*WHAT YOU HAVE TO DO:* The lines to be copied are those below that contain "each".

↓

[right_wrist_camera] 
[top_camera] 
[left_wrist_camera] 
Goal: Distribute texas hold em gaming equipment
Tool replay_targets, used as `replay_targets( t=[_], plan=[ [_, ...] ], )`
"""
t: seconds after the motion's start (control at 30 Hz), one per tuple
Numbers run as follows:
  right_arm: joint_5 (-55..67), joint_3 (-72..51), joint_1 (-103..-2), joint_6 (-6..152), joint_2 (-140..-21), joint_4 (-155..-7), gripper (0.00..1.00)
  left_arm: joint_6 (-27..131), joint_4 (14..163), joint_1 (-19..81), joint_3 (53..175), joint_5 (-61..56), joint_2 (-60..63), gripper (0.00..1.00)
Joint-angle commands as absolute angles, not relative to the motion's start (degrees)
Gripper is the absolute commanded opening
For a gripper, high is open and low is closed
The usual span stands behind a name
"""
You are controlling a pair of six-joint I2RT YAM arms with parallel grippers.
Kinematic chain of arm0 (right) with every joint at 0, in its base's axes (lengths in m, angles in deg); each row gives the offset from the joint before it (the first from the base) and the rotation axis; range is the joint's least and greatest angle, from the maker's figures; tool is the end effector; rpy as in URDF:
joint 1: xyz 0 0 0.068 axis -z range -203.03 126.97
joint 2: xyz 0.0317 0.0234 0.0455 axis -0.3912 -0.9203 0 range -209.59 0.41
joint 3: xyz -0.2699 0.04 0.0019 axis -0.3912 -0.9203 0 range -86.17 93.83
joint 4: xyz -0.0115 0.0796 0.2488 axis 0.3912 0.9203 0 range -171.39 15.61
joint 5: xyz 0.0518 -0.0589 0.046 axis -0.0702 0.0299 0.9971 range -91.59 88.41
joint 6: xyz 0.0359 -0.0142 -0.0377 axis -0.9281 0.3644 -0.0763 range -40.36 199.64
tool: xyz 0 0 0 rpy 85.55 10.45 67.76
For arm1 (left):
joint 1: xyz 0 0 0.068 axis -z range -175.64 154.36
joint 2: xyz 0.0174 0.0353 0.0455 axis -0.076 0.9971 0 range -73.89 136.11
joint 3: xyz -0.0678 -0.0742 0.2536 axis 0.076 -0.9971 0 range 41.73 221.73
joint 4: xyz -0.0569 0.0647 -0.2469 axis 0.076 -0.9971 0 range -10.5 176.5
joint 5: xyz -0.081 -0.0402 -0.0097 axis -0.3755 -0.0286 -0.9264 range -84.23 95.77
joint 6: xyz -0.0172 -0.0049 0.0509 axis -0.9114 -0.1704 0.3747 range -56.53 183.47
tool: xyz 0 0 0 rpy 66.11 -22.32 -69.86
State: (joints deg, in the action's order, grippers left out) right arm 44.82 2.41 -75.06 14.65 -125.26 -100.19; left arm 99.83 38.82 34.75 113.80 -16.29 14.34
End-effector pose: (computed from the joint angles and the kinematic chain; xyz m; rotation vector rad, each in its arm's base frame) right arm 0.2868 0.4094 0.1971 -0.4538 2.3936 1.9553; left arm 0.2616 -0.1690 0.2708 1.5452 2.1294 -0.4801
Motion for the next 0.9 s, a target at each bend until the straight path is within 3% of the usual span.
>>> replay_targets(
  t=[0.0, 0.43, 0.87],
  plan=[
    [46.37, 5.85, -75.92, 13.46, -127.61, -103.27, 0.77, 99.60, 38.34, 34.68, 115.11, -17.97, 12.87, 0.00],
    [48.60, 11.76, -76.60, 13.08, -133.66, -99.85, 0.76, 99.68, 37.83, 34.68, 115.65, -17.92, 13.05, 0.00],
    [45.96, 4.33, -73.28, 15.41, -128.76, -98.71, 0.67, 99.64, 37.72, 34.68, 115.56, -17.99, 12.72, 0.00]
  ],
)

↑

*RESULT FOR THIS TASK:*
Kinematic chain of arm0 (right) with every joint at 0, in its base's axes (lengths in m, angles in deg); each row gives the offset from the joint before it (the first from the base) and the rotation axis; range is the joint's least and greatest angle, from the maker's figures; tool is the end effector; rpy as in URDF:
End-effector pose: (computed from the joint angles and the kinematic chain; xyz m; rotation vector rad, each in its arm's base frame) right arm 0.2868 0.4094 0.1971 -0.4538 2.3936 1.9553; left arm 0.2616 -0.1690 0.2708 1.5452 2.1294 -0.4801
Motion for the next 0.9 s, a target at each bend until the straight path is within 3% of the usual span.

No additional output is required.